* _Problem_
Output exactly, and only, the lines below from the one with "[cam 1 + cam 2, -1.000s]" down to the one with "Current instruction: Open". Include both end lines and no pictures.

* _Source data_
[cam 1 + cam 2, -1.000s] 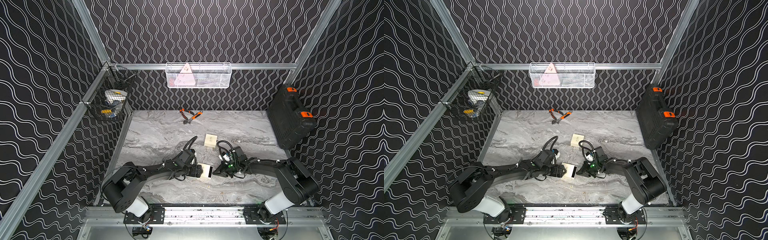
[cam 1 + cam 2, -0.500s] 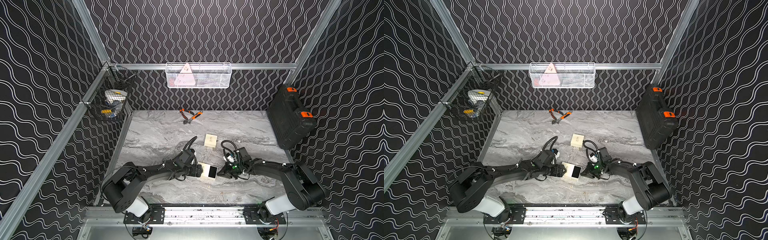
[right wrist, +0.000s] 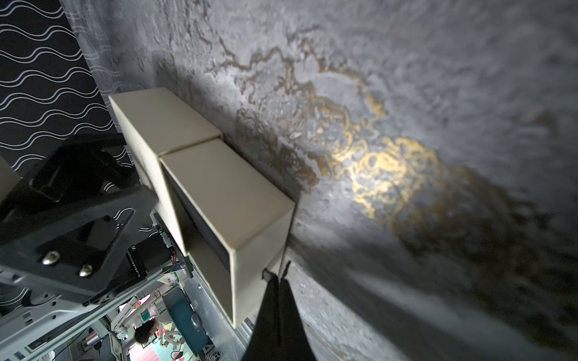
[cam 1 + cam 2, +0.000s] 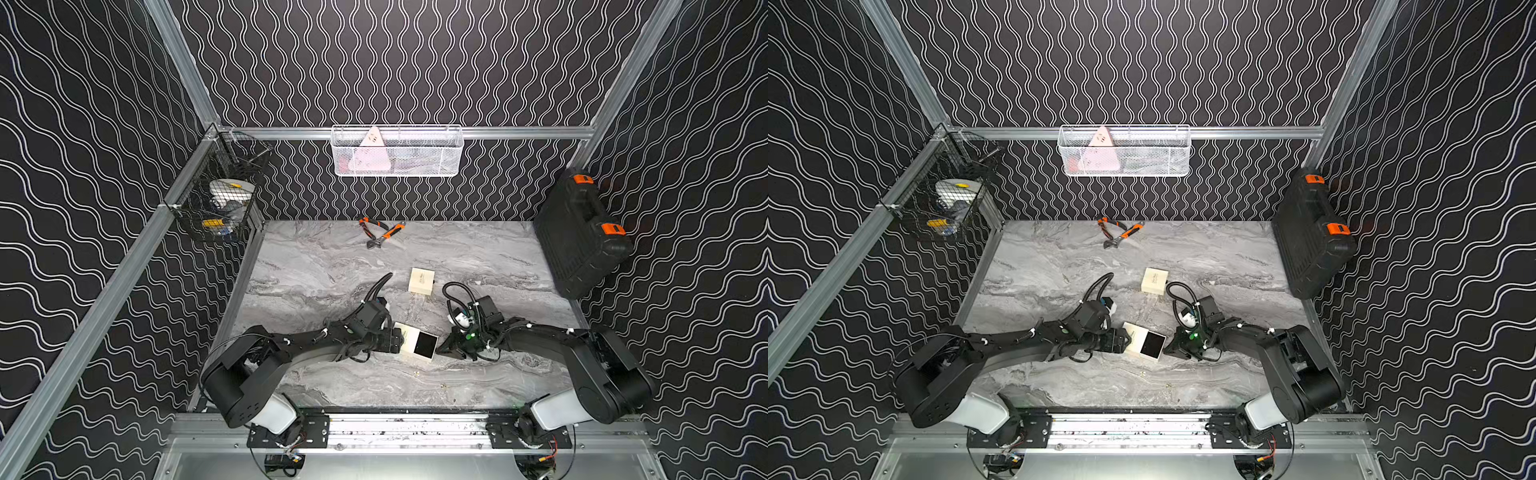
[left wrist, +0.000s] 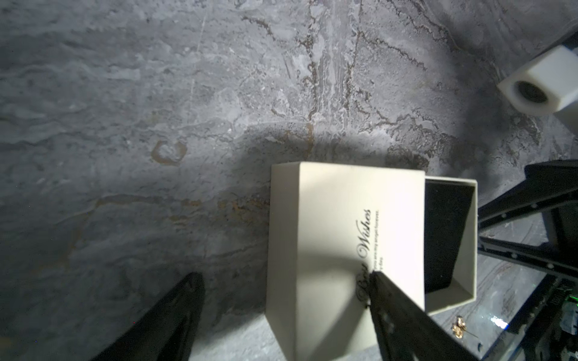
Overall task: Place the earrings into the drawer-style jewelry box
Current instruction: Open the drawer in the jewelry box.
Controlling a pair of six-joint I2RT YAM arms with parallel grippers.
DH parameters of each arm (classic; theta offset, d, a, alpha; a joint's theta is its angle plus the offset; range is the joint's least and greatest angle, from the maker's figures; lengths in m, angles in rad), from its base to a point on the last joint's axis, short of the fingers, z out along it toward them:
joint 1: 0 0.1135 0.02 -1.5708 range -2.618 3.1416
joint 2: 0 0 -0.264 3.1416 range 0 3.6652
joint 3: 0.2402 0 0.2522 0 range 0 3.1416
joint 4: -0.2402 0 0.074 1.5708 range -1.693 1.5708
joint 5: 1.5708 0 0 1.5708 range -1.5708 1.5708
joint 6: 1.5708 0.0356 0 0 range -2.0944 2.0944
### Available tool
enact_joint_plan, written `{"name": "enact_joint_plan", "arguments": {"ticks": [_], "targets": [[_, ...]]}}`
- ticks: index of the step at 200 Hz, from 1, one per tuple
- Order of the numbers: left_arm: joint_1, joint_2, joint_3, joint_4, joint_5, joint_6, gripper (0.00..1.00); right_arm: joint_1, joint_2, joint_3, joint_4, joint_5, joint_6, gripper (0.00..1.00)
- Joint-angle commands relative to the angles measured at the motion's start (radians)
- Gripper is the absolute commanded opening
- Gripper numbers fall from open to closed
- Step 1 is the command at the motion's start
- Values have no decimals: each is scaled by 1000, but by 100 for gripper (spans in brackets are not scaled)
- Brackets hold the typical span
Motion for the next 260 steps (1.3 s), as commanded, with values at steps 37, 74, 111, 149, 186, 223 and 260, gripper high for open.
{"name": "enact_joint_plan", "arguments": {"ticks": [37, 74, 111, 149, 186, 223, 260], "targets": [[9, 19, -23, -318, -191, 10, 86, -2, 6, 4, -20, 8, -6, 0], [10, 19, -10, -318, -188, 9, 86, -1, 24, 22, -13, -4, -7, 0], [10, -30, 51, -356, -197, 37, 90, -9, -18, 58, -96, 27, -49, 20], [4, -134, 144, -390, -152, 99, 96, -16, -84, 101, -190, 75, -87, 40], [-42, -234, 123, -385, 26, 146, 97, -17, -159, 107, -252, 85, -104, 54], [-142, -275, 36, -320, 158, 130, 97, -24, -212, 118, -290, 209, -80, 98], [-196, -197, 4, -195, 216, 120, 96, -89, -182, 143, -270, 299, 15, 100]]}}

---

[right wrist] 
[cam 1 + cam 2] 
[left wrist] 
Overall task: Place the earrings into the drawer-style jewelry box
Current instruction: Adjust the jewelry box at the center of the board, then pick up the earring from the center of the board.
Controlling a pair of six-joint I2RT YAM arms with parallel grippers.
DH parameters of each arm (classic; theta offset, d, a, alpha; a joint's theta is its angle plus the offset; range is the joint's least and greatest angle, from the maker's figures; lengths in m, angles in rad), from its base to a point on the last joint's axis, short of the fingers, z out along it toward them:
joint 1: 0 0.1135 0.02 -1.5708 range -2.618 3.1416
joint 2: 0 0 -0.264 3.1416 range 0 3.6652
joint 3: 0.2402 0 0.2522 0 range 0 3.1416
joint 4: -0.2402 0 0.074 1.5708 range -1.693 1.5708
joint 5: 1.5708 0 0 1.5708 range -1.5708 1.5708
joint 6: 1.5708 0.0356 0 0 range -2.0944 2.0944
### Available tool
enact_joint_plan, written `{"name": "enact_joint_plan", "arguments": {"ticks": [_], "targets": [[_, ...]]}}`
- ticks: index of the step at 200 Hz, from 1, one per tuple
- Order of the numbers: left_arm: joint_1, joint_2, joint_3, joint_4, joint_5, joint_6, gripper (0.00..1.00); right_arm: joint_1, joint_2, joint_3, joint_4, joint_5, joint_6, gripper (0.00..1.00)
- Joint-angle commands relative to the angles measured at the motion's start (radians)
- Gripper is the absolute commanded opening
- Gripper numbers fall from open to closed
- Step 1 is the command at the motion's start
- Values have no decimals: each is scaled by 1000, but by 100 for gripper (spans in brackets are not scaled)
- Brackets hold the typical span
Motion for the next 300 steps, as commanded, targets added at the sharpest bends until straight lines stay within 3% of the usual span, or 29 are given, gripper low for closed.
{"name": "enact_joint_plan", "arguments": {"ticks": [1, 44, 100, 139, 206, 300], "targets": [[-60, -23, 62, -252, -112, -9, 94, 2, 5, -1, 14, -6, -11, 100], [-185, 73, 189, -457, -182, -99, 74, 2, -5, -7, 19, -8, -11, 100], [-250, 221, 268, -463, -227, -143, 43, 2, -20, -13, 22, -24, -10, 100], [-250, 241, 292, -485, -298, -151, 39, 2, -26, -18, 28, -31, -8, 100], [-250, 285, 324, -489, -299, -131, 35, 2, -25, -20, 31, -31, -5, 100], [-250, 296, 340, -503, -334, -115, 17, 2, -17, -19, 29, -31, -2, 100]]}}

* _Task result_
[cam 1 + cam 2, -1.000s] 
[cam 1 + cam 2, -0.500s] 
[right wrist, +0.000s] 
[cam 1 + cam 2, +0.000s] 
[left wrist, +0.000s] 
Overall task: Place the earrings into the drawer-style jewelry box
Current instruction: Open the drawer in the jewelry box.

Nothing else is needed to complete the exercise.